Zur Olympiasiegerin krönte sich derweil die Slowenin Ursa Bogataj, die nach 108,0 Meter im ersten Durchgang noch Zweite war, mit 100,0 Meter noch zur Goldmedaille flog. Die Halbzeit-Führende Katharina Althaus aus Deutschland (105,5/94,0) rutschte auf Rang zwei zurück. Bronze ging an die Slowenin Nika Kriznar (103,0/99,5).

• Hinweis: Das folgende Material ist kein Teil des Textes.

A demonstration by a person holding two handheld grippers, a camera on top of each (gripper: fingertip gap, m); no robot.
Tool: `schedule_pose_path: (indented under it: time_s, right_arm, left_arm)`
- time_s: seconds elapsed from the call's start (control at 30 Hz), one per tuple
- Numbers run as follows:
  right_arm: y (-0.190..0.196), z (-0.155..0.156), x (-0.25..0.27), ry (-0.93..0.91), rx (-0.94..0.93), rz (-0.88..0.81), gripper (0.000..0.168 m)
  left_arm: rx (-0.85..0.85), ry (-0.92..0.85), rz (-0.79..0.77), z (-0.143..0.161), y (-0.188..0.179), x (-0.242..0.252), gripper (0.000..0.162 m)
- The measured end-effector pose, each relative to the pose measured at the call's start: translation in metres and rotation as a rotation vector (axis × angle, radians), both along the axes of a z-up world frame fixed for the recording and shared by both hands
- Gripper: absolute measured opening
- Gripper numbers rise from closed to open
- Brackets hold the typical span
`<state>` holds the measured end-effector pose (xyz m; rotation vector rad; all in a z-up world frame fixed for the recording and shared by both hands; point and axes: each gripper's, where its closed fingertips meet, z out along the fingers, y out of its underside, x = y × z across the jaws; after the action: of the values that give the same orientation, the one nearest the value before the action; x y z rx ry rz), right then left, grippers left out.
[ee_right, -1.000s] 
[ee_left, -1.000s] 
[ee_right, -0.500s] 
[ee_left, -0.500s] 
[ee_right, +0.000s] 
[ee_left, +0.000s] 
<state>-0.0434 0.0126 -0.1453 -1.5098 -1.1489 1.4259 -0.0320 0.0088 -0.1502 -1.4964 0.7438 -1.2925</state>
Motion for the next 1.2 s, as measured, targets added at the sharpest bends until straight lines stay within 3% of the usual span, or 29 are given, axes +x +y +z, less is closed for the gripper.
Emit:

Daniela Iraschko-Stolz, die nach dem ersten Durchgang (91,5 Meter) als 14. noch beste ÖSV-Springerin war, schob sich mit 80,5 Metern noch auf Rang zwölf vor. Die gebürtige Steirerin war nach einem Knochenödem im Knie mit starken Schmerzen gesprungen. "Ich hätte nicht gedacht, dass ich mich mit 80 Metern nicht noch weiter verschlechtere. Bei Olympia zählen die ersten Drei, da war ich nicht konkurrenzfähig, auch wenn die Sprünge besser als im Training waren. Es fehlt ein bisschen etwas", meinte Iraschki-Stolz.
Eva Pinkelnig (87,0/84,0) wurde 20., Sophie Sorschag wegen Abklebungen auf ihrem Anzug nach dem ersten Durchgang disqualifiziert.